In my time as a DM, I've come to see death as a sort of fail-state. Nothing can derail a session faster than a character dying in the second encounter of a multi-encounter dungeon in the middle of nowhere. It's for this reason I don't run time-sensitive adventures, because saying "you must press on, without rest, through five encounters to save the princess/kingdom/world/multiverse" inevitably leads to "well great, we're at the final battle, we have no resources, and the Cleric is dead."
I've tried NPC's that can be played. Lackluster response- people want to play their character, not an NPC. I've tried pausing the game for them to make new characters. "I just don't have any inspiration."
I once even had a guy just walk out of my house in the middle of an encounter where his character dropped, because, in his mind "I wasn't going to be able to play my character for the rest of the night, so I have better things to do than sit around and watch you guys have fun".
I always said I was OK with death if it was obviously the player's fault. But too often, it's not.
Look at the classic "front-line Fighter". He believes it's his job to run into the fray, and hold the line, taking a beating so his allies don't have to. If anyone is going to be laying on the ground, taking death saves, it's him. For...doing what he's supposed to do?
Few people have any real way to mitigate hit point loss. Monsters can do tons of damage, and a lucky crit can turn you from "fine" to "bleeding out" without any real warning. You hide behind a number (your AC) and pray it doesn't get hit, but it can be, at any time. Even having a Cleric constantly throwing out their best healing spell won't stem the tide (even assuming that they don't somehow get targeted instead), and even if it did, well, now the Cleric is out of spells.

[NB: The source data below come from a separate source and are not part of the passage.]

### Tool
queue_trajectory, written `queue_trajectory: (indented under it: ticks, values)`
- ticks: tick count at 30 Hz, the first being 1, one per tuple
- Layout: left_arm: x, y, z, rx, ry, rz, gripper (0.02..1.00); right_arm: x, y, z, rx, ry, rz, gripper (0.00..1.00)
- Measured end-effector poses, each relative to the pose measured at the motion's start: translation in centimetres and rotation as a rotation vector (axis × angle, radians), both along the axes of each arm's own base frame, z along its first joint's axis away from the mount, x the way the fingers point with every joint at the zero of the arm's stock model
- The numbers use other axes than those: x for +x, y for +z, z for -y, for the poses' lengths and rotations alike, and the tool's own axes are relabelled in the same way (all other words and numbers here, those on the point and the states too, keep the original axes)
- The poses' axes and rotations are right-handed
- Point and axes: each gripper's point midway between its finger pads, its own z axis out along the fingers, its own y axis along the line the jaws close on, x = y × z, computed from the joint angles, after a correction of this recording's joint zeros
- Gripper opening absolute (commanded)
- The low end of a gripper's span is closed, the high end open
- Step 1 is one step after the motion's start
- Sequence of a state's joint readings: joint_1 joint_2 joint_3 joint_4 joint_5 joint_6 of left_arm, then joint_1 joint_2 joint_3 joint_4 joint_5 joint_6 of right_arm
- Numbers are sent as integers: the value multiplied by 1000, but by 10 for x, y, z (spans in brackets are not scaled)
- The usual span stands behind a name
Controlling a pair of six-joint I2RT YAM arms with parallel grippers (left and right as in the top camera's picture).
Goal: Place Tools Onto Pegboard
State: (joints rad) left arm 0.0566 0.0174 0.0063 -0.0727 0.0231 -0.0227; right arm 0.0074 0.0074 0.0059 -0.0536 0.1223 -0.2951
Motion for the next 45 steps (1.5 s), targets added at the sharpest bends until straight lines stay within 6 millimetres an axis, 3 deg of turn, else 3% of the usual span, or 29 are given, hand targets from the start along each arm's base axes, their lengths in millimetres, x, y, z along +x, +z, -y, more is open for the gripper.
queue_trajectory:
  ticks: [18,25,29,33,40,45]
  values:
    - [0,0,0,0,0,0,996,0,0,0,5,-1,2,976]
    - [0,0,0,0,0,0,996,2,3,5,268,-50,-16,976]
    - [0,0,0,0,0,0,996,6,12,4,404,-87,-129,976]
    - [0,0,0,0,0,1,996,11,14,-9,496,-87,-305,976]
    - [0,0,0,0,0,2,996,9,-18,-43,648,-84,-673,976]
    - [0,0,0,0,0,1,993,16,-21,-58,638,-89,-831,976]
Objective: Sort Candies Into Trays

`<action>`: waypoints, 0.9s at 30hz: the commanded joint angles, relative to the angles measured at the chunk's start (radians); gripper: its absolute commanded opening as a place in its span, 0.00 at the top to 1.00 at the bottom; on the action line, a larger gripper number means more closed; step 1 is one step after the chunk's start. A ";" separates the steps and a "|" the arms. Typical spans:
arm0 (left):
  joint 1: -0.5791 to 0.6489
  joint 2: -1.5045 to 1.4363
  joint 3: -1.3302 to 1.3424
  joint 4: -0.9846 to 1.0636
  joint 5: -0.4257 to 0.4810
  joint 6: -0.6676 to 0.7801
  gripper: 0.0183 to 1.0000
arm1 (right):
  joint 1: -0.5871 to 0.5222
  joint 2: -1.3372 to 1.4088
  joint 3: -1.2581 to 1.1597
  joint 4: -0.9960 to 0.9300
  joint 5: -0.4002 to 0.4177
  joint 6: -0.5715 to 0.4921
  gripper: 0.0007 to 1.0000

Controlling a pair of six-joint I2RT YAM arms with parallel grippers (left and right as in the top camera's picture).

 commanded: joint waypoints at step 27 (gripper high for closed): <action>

I had a friend who decided to replace death with "consequences". But after seeing these consequences in play, like losing an eye for having the nerve to get taken down by a monster when heroically holding it off for one's allies, it just reinforced something in my mind.
Death has always been punitive in D&D. You die, and being brought back is expensive. You might suffer a loss of level. "Resurrection sickness". Maybe lose a point of Constitution.
My very first 3e game, I played a Human Fighter with the worst Feats ever (what did I know back in 2000?). I ended up facing off a vampire, trying to keep it away from an NPC we were protecting. I died, but not to worry, my friends scraped together some money (we were, of course, perpetually poor, because the DM didn't know what "wealth by level" meant, lol) and found a Druid to reincarnate me.
Huzzah, I'm back! And my reward? A loss of a level and 2 Strength (actually 3, because I went from level 8 back to 7), because now I'm a Gnome. My armor doesn't fit, and I can't even use my two-handed weapon that I'm specialized in! The only reason I didn't choose to stay dead was that my allies went to so much effort, but it was a real downer, let me tell you.
Some reward! Meanwhile, the other melee character, an annoyingly neutral jackass who cut and ran from the vampire like a coward, claimed a cool magic item and is halfway to level 9 (you don't earn xp if you die, the DM sadly told me).
So being a hero is a sucker's game? I refuse to believe it.
But despite that, I've never taken death off the table. I try to avoid it, as a DM, because it sucks for everyone. But I'm not sure what to replace it with. And if there is to be a penalty to a close brush with death...what the heck can it be, that doesn't seem grossly unfair at times?
Like, you want to jump off a building to try and body slam a guy three stories down, or you blindly jump into a green devil's mouth, hey, you earned that death. But dying because you were doing the thing you're supposed to do?
It's no wonder most people who lose characters are perfectly fine bringing in a brand new one.